Dataset excerpts
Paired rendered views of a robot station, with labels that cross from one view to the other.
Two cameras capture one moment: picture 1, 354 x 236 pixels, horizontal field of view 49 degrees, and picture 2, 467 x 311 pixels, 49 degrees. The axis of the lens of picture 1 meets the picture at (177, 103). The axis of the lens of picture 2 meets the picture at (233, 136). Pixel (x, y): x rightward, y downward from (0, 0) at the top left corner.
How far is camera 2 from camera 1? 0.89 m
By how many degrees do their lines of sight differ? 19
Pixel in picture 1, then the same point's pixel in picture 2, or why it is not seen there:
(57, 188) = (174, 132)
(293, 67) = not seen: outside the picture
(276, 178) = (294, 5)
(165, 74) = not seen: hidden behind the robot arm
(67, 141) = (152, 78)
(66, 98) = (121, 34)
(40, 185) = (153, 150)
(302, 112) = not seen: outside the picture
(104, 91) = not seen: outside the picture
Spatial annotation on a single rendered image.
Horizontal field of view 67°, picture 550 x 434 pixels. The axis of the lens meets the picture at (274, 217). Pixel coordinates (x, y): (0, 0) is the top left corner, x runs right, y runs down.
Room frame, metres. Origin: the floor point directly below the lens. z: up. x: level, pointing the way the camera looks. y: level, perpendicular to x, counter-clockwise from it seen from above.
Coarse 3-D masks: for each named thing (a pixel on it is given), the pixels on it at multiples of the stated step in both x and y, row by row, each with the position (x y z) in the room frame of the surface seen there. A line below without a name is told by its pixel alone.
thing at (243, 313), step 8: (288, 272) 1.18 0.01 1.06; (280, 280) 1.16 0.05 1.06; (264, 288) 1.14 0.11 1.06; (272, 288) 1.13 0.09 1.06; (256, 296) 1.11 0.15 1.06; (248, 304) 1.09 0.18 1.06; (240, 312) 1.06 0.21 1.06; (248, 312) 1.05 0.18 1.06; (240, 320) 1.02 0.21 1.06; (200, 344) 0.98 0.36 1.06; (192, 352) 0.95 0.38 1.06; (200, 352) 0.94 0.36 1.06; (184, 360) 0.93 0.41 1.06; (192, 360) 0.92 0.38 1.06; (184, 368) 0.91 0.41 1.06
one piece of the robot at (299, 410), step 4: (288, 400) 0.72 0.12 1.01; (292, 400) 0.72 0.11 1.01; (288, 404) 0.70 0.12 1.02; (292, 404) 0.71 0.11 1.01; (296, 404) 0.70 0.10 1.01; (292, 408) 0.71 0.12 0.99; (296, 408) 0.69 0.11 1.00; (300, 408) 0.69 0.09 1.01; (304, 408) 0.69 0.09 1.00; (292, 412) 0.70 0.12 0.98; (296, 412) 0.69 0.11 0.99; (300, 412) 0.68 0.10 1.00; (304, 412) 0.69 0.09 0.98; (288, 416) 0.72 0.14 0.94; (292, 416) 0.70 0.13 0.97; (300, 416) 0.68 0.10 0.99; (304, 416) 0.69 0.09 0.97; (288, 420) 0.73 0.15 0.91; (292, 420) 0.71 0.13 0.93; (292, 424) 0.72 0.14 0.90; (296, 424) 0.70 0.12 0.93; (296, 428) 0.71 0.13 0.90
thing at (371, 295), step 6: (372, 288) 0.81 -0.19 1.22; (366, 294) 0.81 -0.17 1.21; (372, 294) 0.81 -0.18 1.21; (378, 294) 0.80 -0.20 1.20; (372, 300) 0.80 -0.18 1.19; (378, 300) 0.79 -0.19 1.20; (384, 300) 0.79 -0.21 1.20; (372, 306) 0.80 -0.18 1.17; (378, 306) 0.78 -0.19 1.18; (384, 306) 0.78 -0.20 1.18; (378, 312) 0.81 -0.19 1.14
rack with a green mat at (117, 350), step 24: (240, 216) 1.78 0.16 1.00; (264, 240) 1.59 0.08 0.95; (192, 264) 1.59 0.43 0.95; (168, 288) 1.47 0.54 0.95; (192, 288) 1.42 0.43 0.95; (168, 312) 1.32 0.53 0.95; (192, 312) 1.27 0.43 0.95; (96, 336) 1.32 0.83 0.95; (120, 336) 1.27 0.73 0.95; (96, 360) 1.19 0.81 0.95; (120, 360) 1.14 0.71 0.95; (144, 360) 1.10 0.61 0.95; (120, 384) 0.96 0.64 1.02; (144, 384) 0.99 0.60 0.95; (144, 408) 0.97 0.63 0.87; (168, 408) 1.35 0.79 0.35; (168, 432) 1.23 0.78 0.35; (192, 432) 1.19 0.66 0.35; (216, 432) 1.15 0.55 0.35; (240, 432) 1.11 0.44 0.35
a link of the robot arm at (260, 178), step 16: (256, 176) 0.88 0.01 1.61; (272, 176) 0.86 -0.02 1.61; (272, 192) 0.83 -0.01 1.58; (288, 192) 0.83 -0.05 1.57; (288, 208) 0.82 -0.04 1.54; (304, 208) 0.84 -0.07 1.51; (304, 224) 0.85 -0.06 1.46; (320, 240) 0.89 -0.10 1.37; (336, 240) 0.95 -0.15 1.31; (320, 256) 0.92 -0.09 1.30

_WHAT THE TASK ASKS_
Transcribe the records above from the line holding "(293, 67) = not seen: outside the picture" down to the line holding "Spatial annotation on", inclusive, without adding anything.

_ANSWER TO THIS PROBLEM_
(293, 67) = not seen: outside the picture
(276, 178) = (294, 5)
(165, 74) = not seen: hidden behind the robot arm
(67, 141) = (152, 78)
(66, 98) = (121, 34)
(40, 185) = (153, 150)
(302, 112) = not seen: outside the picture
(104, 91) = not seen: outside the picture
Spatial annotation on a single rendered image.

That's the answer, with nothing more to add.